Women may have done half the labour but they didn't spend all their time weaving cloth and making clothing. You're forgetting about all the food preparation and preservation that women did. Women cooked meals, baked bread, preserved fruits and vegetables, and brewed beer, in addition to all the farm work they did (feeding chickens, collecting eggs, milking cows, working vegetable gardens, harvesting). Of course, women didn't do all of that work alone, they taught their children how to do it and supervised their labour. Large families were preferred because children are inexpensive (cheap to feed and clothe) relative to the labour they produce under proper supervision. Expensive entertainment and education for children was still centuries away.

bluGill 11 hours ago | parent [-]

Cooking was always divided in all cultures. Men too often left the village for long enough that they had to cook their own meals. Weaving and tailoring was often men's work.

of course harvest would be all hands on deck to farm, and preserving the harvest was part of that. However mostly that was not done.

women's work is mostly using a drop spindle - it took every woman in the village 10-12 hours a day, every day, working a drop spinele to get enough thread for their clothing. This was however an activity compatible with stopping to nurse a baby or otherwise care for kids.

you are thinking 1800s when the spinning jenny made thread in a factory. Or slightly before then when the spinning wheel (which should have been invented 1000 years before it did if inventors thought about it at all) which greatly freed up women's lives.

not to say that women couldn't do other the things. Different cultures had different splits. but most were making thread - we know because we know how much work that takes and how much clothing someone had (not much!)

chongli 11 hours ago | parent | next [-]

The spinning wheel was in use in Europe in the 14th century [1]. That's a lot earlier than "slightly before" the 1800s.

[1] https://upload.wikimedia.org/wikipedia/commons/7/7a/An_amoro...

bluGill 6 minutes ago | parent [-]

History is long - I'd call 14th century slightly before. The end of the medieval period does reach the 14th century, but most of the time period we are talking about didn't have it, and the culture effects of it would (as always) take longer to settle out.

bsder 10 hours ago | parent | prev | next [-]

> spinning wheel (which should have been invented 1000 years before it did if inventors thought about it at all)

Nope. You can invent it, but if there is no economics to drive its adoption it won't spread.

Medieval thread production and thread consumption was roughly balanced so there was no great economic incentive to engineer it.

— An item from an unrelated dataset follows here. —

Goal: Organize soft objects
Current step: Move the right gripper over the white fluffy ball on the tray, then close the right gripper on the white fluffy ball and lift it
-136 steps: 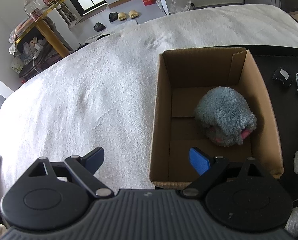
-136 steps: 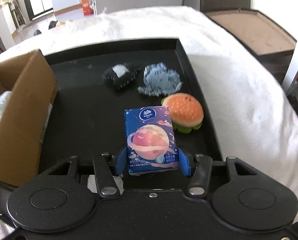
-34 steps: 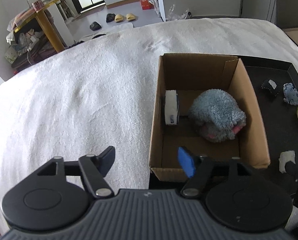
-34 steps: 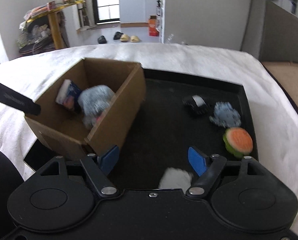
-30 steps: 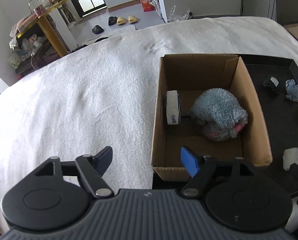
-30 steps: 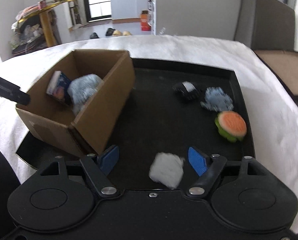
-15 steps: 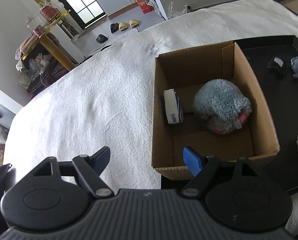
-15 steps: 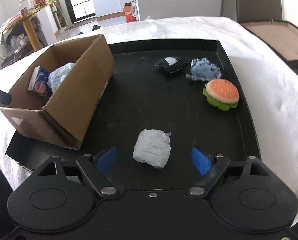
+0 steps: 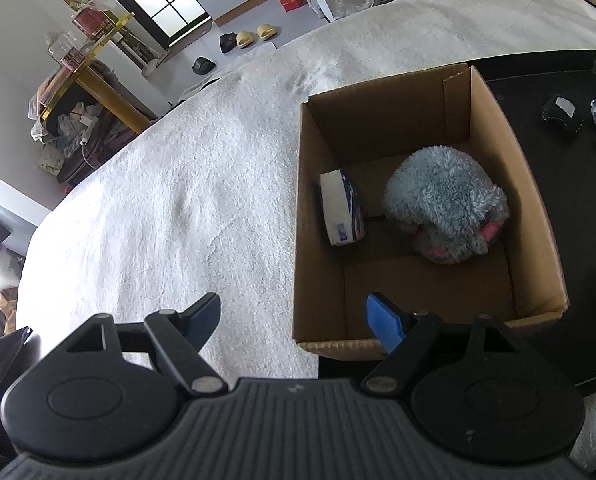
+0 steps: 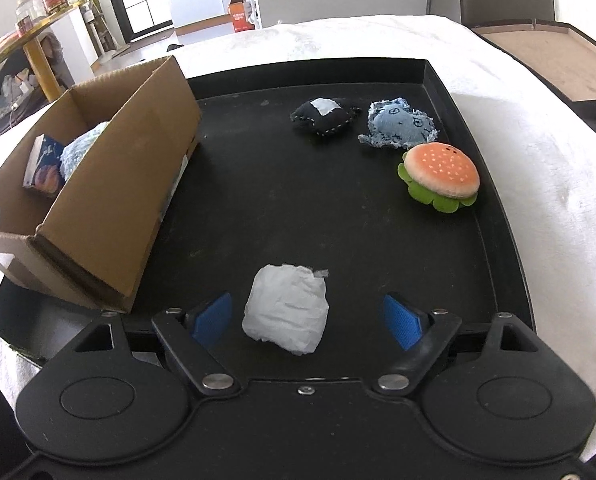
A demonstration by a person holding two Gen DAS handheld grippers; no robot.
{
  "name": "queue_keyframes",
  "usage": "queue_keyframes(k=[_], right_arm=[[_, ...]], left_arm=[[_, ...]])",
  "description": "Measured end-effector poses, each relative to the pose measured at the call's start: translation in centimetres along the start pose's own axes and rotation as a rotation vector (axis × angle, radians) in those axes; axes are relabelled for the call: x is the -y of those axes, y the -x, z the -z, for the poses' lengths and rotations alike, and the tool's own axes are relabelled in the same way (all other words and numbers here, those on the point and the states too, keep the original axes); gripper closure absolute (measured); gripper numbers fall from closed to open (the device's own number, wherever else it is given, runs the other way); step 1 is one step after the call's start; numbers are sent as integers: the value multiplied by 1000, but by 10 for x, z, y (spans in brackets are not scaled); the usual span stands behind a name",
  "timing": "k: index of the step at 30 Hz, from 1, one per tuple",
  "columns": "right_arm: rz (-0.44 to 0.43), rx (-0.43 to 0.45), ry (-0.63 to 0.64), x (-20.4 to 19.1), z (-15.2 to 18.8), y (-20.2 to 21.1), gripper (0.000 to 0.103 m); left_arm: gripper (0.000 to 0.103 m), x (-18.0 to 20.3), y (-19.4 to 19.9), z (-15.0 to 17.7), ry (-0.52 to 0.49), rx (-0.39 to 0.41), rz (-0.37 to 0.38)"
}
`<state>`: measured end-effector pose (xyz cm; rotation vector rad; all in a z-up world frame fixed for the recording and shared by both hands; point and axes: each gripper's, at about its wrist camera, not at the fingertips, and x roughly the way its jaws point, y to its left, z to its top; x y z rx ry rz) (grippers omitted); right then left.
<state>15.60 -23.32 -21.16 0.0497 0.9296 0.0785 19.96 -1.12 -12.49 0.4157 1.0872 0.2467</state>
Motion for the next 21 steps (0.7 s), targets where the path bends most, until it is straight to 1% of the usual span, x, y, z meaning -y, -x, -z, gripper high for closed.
queue_keyframes(k=[3, 4, 6, 10, 21], right_arm=[[3, -24, 21, 1, 0, -3, 57], [2, -31, 14, 2, 0, -4, 58], [-8, -18, 6, 5, -1, -1, 58], [-15, 11, 35, 3, -6, 8, 58], [-15, 103, 61, -10, -32, 36, 58]], left_arm=[[24, -1, 0, -1, 11, -6, 3], [24, -2, 0, -1, 15, -6, 5], [24, -4, 2, 0, 25, -3, 8], [24, -7, 3, 1, 38, 3, 16], [24, -20, 5, 5, 98, 18, 70]])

A spinning wheel is significant labor from a craftsman which means you need to have excess cash to buy and maintain it--farmers surely didn't have that. In addition, if you suddenly generate 10x the amount of thread, that doesn't mean that it can be consumed--weaving doesn't magically get faster. There isn't a lot of trade beyond a single village, so there is nowhere for excess thread to go in order to become money. All this is even before you have engineering limitations--spinning wheels didn't create great thread for weaving from most fibres.

(Side note: In fact, the excess thread from spinning wheels basically didn't get consumed initially. It just created a surplus of rags. Which then led to printing because there was suddenly a cheap supply of something looking for a usage to consume it all ...)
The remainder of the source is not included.